By Derek Groen, Software Sustainability Institute Fellow and Research Assistant, Centre for Computational Science, University College London.

This blog is already chock-full of useful tips for software development, and much of it applies to sustaining software on supercomputers as well. Here are a few tips on developing sustainable software for supercomputer environments.

1. Get to know your e-Infrastructure

Yes, that’s what the locals call it in Europe. The locals in the UK call it High-End Computing infrastructure and the locals in the US prefer Cyberinfrastructure. Familiarise yourself with at least your local supercomputer before you start. Check the technical specifications, read the user guide, arrange access and preferably examine how the machine performs with existing codes. And last but not least, try to find relevant libraries that are already installed there. That way you don’t have to waste time writing bespoke code or installing libraries of your own.

2. Pair simplicity with complexity

Supercomputers tend to have a more complicated architecture than your local machines, so installing software on them is going to be more difficult. Intuitively you may feel inclined to write more complicated code than usual, so that your program nicely wraps around all the intricacies of the machine. However, you may well find yourself sinking in a swamp of errors and incompatibilities, especially when the administrators have decided to update their operating system or, worse still, upgrade to a new supercomputer!

Complex software doesn’t work well with complex hardware, because complex hardware tends to make the software installed on it more difficult to maintain. If you’re not part of a huge company, and would still like to be able to use your software five years from now, it’s best to keep your code structured simply with a constrained set of dependencies.

3. Write bread and butter code, supercomputer compilers don’t always obey the Rules

Supercomputer compilers generally tend to be optimised for performance, and frequently are a little unstable on the fringes of your programming language. When you write supercomputing code, try to avoid implementing that ten-level dynamically type object hierarchy in C++, or basing 50% of your communication routines on a feature that emerged in the MPI a year ago.

4. Brace for crashes, and embrace crashes

Similarly, supercomputers behave a little differently when things go wrong. When you test your program, you’ll save a lot of time and frustration by assuming that your program will almost surely crash. Prepare for crashes and hangs by capping your jobs tightly in wall-clock time, and enabling a reasonable level of verbosity. If crashes do occur, dig into the data. Don’t just look for the cause of the current crash, but inspect your output data for other inconsistencies and errors. This may save you a handful of additional crashes further down the line.
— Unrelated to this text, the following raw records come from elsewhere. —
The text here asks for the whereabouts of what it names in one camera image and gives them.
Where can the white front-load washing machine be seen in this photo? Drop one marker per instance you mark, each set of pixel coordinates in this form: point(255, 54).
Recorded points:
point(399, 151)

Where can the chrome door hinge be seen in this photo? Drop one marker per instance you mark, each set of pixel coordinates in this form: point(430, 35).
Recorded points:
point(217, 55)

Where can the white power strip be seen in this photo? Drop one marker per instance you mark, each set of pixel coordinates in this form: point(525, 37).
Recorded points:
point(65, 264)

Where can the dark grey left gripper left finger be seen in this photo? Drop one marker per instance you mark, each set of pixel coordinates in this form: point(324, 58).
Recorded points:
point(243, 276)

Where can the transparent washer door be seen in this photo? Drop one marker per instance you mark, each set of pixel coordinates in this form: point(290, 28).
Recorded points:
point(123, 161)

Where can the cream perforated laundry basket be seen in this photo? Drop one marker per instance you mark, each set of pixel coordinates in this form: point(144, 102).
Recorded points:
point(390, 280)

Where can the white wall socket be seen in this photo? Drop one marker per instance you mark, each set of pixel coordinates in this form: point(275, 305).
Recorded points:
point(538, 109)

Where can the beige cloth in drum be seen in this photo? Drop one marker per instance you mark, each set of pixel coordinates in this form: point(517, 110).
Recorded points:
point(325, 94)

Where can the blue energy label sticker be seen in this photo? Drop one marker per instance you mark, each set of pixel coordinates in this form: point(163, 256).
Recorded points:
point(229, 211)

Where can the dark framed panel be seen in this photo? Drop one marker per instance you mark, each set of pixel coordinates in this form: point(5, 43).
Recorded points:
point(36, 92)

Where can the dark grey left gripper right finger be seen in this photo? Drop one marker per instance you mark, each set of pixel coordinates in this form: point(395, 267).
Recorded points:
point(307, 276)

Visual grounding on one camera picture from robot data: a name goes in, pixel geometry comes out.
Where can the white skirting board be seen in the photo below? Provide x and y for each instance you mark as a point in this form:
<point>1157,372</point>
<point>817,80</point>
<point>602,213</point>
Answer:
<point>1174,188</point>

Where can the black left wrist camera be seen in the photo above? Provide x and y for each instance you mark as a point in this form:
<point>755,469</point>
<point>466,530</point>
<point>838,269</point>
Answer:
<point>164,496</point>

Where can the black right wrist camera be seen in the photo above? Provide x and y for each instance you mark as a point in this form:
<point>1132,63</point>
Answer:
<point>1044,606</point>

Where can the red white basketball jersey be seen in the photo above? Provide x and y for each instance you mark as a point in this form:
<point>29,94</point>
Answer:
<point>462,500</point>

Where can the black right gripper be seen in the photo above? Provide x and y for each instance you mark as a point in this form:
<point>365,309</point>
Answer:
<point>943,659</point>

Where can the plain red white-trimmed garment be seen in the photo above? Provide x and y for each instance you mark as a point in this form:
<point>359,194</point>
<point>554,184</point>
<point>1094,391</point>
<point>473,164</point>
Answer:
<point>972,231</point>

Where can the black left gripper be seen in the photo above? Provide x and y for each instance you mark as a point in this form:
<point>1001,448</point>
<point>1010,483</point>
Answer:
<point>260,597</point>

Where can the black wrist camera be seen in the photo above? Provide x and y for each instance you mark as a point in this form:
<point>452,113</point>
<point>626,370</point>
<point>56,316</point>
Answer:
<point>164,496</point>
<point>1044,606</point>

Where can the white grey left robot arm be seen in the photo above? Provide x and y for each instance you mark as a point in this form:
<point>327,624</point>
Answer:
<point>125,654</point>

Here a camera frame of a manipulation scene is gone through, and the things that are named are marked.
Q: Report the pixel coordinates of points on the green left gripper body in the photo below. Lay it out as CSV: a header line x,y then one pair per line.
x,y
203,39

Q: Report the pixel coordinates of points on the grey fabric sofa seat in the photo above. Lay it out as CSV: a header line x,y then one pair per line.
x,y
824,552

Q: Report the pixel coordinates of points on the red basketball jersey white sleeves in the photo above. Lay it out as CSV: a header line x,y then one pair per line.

5. Use the helpdesk, but avoid direct admin’s assistance.

Helpdesks at supercomputing centres are responsive and useful. They are manned by specialist people who, in many cases, are expected to resolve issues within a very limited timeframe. So... if you get stuck with an issue, you’ll help yourself greatly by contacting them. However, when it comes to installing new system-level software, such as your favorite flavor of MPI or a set of Java web service libraries, don’t expect the helpdesk team to be as enthusiastic.

Resource providers tend to acknowledge installed software as a perpetually present sink of energy and money. You’ll find yourself making much faster progress if you either install it in your local home directory (when possible) or avoid using the software altogether.

6. Know when one supercomputer isn’t enough

Suppose you decided to develop that next generation science solver by combining six existing programs: one runs on a desktop and is interactive, the second consists of millions of tiny and independent tasks, the third is optimised to run on the latest NVidia/ATI graphics cards, the fourth actually is a straightforward parallel code, the fifth is a straightforward parallel code that uses privacy-sensitive data, and the sixth one simply handles much more data than any of the others.

Now, what kind of computer should you pick to run this super-program? Clearly, there is no one-size-fits-all solution, which is exactly why we have so many different architectures out there to begin with. Fortunately, distributed computing is very much alive, and workflow tools such as Taverna and coupling tools such as MUSCLE make it easier to just link resources together to use them for a common purpose.